### Material to process
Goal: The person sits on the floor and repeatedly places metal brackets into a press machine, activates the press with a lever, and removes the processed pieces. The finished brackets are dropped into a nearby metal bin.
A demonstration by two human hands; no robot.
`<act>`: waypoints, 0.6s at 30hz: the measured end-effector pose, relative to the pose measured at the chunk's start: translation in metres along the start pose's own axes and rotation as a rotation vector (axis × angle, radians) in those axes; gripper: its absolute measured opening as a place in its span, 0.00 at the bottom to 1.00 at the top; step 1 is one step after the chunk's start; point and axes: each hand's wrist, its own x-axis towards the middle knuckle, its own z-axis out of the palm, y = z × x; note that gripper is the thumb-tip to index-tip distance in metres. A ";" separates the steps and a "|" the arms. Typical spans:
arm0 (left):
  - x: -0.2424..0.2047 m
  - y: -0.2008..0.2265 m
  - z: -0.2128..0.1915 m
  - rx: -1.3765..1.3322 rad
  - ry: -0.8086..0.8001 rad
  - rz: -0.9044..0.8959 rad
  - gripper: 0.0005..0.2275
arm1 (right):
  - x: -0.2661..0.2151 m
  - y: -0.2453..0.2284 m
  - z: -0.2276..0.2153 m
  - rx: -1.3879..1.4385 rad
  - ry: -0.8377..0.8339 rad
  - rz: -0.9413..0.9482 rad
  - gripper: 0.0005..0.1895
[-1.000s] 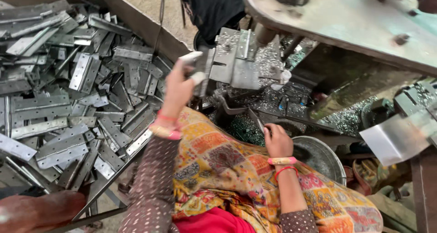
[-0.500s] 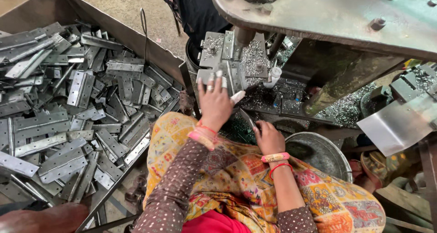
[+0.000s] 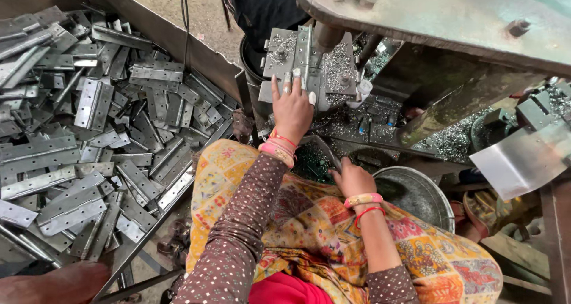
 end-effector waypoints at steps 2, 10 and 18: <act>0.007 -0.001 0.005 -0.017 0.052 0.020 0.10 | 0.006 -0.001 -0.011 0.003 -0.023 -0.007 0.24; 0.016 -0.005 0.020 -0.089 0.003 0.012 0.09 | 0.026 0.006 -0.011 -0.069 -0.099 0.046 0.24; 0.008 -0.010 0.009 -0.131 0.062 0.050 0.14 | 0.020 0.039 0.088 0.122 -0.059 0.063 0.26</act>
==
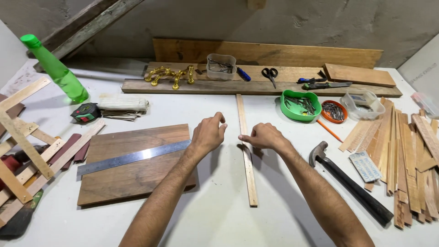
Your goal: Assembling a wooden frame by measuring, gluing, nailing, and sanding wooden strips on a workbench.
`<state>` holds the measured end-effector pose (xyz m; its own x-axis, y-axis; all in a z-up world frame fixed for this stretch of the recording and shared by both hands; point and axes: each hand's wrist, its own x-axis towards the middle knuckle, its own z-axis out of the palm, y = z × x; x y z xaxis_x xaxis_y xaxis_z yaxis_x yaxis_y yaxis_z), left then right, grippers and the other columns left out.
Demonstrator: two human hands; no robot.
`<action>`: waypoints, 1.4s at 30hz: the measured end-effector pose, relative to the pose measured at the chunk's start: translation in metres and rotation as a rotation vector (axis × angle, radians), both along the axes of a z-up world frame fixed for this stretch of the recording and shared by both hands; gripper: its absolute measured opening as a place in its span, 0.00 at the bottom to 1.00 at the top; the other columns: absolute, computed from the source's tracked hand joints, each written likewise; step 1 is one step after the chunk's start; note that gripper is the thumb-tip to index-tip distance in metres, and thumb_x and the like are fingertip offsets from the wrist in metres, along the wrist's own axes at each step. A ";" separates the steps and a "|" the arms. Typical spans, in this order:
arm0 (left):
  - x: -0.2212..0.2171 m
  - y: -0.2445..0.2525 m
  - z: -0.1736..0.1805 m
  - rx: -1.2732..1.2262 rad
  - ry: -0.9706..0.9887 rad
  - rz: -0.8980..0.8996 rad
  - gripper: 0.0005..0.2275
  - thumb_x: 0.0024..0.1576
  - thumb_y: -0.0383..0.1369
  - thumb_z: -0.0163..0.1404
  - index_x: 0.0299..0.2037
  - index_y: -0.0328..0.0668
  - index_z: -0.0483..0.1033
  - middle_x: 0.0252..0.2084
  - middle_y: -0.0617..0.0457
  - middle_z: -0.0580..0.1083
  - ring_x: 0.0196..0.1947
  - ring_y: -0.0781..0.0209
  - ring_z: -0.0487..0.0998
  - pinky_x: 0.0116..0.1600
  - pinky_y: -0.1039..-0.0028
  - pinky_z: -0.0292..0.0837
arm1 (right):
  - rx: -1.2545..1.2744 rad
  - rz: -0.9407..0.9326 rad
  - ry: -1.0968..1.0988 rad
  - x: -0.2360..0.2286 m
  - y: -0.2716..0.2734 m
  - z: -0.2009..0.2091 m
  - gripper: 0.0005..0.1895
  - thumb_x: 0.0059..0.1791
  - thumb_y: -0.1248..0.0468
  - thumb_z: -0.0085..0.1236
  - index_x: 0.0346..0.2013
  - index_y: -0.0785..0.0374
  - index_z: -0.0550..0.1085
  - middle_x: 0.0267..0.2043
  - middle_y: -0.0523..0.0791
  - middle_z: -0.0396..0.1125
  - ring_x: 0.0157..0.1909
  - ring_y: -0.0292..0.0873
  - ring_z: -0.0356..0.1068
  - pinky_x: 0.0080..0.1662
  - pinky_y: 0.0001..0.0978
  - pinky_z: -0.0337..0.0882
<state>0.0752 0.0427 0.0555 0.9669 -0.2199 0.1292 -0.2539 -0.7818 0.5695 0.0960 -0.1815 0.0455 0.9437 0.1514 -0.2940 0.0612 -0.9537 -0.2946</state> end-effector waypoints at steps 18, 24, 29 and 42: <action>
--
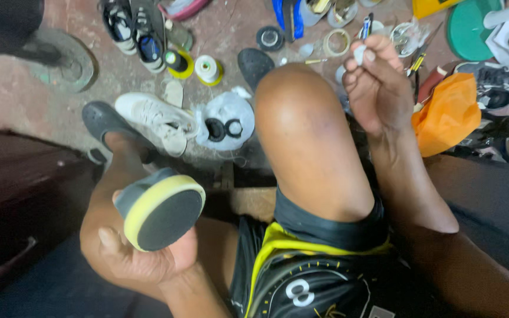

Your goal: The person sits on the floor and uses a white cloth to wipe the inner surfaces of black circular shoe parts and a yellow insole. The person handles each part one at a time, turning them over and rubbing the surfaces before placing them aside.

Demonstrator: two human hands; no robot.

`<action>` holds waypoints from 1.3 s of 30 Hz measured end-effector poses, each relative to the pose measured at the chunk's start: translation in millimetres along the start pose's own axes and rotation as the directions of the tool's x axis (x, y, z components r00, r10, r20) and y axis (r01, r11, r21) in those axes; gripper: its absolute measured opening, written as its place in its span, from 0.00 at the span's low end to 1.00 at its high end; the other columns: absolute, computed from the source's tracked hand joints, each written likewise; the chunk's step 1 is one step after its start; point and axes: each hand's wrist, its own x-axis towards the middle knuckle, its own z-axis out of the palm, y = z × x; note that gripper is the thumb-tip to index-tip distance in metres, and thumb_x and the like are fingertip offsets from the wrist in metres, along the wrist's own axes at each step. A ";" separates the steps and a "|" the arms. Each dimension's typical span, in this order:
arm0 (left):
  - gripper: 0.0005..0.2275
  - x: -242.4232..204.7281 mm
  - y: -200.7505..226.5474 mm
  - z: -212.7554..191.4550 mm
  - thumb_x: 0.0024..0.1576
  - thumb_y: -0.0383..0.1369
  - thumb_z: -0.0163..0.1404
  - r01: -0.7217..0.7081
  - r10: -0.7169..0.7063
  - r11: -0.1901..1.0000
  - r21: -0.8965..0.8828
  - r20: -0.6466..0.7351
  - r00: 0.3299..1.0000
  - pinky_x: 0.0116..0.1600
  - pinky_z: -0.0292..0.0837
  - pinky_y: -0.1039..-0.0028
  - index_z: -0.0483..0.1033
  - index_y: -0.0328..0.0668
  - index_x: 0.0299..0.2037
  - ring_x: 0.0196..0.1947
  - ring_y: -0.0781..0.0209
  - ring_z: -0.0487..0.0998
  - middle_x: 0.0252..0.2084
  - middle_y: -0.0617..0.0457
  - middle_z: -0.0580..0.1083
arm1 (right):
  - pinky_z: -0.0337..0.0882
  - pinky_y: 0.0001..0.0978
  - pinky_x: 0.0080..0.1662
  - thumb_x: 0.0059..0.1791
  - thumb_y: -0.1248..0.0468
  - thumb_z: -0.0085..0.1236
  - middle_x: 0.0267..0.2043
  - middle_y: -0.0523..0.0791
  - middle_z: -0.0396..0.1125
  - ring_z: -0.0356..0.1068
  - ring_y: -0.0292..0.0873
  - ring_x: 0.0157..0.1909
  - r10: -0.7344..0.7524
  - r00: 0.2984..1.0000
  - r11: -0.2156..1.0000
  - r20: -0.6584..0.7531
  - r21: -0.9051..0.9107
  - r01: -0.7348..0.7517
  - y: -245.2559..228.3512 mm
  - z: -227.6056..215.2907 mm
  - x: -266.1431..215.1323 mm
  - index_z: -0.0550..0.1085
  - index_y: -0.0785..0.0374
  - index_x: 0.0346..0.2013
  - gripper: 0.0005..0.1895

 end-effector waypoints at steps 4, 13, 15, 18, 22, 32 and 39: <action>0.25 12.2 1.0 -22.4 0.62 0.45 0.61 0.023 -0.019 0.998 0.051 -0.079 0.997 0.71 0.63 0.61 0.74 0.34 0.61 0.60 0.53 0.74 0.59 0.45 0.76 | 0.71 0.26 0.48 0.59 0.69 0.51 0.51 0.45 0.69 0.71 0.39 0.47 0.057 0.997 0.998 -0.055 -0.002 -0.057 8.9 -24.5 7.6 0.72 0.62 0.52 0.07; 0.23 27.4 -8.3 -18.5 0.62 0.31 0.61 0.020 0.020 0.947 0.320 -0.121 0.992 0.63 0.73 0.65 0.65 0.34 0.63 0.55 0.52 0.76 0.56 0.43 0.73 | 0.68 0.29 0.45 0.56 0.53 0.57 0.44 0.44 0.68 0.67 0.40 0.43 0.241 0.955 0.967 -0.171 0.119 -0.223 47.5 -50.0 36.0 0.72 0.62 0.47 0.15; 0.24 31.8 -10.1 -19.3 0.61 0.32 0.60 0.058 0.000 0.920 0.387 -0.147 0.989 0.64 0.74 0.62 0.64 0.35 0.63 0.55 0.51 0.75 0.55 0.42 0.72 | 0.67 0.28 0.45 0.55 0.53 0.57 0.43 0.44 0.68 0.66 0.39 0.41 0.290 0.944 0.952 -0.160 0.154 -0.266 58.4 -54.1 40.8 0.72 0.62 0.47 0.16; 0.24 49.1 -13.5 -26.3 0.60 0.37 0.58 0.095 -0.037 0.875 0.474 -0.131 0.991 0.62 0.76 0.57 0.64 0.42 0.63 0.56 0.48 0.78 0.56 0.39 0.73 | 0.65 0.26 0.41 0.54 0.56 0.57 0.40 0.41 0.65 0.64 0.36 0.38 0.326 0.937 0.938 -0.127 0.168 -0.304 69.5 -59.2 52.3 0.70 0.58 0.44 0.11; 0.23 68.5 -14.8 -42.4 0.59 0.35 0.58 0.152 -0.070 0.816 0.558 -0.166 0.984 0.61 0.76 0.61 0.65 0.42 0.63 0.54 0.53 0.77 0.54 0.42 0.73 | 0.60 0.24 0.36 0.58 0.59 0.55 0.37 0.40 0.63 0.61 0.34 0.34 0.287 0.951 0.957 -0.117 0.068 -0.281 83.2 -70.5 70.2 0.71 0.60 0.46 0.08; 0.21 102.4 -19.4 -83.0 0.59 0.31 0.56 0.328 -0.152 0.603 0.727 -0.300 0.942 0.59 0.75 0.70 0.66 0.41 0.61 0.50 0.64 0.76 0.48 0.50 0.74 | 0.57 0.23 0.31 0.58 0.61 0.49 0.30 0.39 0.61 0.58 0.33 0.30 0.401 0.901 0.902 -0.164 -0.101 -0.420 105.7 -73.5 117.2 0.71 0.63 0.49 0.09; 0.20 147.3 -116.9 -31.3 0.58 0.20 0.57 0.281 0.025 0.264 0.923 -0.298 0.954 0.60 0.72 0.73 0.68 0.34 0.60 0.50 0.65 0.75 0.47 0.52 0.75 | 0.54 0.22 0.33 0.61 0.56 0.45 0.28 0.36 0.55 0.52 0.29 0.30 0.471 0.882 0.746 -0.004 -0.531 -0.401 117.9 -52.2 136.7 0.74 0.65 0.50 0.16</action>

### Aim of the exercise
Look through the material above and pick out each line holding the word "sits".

### Result of the task
Goal: The person sits on the floor and repeatedly places metal brackets into a press machine, activates the press with a lever, and removes the processed pieces. The finished brackets are dropped into a nearby metal bin.
Your goal: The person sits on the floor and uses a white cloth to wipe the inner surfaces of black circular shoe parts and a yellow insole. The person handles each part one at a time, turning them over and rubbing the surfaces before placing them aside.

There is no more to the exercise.